### Exercise objective
From the entries that follow, pick out all lines holding "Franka".

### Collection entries
▬▬▬▬▬▬

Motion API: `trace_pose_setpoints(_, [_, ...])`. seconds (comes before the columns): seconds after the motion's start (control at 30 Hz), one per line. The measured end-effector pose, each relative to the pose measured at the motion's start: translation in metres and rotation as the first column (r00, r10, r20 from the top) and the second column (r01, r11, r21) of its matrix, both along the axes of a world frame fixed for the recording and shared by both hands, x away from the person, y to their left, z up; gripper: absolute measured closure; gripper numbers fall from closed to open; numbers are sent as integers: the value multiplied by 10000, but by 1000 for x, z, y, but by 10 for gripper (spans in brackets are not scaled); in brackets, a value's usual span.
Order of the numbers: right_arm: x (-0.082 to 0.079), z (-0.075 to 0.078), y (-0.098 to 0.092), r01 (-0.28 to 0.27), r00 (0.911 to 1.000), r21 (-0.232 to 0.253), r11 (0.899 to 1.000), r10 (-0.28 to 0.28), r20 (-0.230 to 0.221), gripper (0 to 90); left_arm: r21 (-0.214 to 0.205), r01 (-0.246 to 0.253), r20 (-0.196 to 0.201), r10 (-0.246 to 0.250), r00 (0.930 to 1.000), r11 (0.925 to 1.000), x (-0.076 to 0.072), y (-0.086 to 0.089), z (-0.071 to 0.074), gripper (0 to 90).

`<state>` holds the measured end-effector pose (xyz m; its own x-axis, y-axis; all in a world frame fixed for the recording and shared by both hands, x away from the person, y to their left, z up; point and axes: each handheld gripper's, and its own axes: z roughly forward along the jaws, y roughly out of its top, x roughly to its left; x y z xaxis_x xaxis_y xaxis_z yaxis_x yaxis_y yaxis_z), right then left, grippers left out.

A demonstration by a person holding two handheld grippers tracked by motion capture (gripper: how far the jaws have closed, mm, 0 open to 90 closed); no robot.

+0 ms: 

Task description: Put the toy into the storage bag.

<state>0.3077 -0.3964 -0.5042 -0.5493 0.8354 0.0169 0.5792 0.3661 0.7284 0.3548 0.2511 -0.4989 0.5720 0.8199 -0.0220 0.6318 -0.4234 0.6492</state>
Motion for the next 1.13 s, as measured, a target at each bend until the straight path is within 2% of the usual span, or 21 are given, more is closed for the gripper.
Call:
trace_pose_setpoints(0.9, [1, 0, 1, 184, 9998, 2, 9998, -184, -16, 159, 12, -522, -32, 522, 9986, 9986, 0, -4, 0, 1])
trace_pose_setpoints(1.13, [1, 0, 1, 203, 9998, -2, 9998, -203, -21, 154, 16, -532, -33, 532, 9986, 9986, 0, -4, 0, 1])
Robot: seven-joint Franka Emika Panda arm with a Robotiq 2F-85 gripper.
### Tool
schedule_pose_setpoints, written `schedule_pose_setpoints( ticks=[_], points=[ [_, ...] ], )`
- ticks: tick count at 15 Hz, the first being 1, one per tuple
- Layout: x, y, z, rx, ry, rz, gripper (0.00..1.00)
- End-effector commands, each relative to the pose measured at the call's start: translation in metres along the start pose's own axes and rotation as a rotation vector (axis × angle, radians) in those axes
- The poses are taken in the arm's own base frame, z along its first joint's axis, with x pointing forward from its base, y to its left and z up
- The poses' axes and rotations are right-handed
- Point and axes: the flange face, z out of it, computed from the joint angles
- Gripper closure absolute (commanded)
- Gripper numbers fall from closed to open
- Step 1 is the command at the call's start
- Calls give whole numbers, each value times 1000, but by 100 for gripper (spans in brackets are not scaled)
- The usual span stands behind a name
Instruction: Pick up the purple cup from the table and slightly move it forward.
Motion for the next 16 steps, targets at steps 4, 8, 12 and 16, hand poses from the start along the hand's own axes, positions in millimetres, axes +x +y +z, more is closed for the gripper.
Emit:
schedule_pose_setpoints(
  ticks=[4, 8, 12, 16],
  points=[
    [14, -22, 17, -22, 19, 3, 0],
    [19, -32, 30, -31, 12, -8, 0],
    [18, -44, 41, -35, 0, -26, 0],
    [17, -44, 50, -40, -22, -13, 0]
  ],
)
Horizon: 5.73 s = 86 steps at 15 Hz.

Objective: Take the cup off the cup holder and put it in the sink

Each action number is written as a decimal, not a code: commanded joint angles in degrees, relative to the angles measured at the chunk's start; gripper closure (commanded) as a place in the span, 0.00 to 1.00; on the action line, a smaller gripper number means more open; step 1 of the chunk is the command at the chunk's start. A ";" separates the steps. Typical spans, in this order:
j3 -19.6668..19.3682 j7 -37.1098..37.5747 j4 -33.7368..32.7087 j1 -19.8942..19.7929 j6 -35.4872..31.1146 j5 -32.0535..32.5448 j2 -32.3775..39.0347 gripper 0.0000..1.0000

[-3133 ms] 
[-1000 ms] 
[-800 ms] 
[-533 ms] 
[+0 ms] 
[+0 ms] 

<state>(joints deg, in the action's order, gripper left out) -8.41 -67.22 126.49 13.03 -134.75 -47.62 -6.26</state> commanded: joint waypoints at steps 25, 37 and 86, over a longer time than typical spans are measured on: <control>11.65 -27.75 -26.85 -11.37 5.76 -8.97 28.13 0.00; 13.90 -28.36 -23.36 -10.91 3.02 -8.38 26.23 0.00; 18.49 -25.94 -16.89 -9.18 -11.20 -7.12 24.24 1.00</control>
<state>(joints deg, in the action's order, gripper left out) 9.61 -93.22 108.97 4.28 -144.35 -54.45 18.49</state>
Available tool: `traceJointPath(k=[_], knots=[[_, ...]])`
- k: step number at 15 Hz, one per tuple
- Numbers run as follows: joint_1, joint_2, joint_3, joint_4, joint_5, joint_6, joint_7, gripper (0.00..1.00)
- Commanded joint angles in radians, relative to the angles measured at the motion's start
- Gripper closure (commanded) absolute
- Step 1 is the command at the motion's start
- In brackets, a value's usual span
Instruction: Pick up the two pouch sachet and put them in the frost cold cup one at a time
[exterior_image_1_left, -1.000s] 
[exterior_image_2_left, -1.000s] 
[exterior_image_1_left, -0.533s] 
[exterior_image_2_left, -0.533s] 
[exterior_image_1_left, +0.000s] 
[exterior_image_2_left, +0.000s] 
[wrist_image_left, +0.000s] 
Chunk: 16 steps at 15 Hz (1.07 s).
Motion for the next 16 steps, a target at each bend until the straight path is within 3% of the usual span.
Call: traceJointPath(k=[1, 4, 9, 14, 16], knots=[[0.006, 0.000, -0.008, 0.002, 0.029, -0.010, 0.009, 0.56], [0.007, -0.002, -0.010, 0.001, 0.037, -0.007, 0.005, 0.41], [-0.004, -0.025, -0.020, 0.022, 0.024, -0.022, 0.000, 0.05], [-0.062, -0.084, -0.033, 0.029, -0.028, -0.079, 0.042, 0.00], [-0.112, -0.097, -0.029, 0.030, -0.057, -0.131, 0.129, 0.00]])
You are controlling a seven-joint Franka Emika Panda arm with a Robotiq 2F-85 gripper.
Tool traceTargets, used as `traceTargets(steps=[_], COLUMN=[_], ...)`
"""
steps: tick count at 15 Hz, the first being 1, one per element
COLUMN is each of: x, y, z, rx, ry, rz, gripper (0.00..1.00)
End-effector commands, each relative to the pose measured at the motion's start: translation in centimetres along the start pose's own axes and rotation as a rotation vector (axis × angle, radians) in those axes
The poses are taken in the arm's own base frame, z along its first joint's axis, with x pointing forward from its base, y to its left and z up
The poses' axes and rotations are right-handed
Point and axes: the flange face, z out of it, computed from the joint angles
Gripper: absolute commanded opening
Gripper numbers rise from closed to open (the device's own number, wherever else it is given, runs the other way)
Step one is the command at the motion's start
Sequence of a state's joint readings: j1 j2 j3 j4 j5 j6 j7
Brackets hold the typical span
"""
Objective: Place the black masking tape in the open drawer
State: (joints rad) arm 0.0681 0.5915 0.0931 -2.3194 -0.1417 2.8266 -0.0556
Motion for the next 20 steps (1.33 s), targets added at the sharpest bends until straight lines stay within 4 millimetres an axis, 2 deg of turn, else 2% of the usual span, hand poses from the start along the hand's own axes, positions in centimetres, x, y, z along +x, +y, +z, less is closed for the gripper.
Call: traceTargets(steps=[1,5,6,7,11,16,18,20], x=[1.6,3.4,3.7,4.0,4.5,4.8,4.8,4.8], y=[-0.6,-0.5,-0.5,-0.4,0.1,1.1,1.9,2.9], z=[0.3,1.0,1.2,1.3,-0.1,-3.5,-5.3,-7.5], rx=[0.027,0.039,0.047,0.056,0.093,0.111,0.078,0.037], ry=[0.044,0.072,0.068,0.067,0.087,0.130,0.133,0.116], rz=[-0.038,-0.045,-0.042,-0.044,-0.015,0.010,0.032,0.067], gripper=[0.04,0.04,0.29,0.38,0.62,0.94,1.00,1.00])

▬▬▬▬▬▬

### Solution below
Robot: seven-joint Franka Emika Panda arm with a Robotiq 2F-85 gripper.
You are controlling a seven-joint Franka Emika Panda arm with a Robotiq 2F-85 gripper.

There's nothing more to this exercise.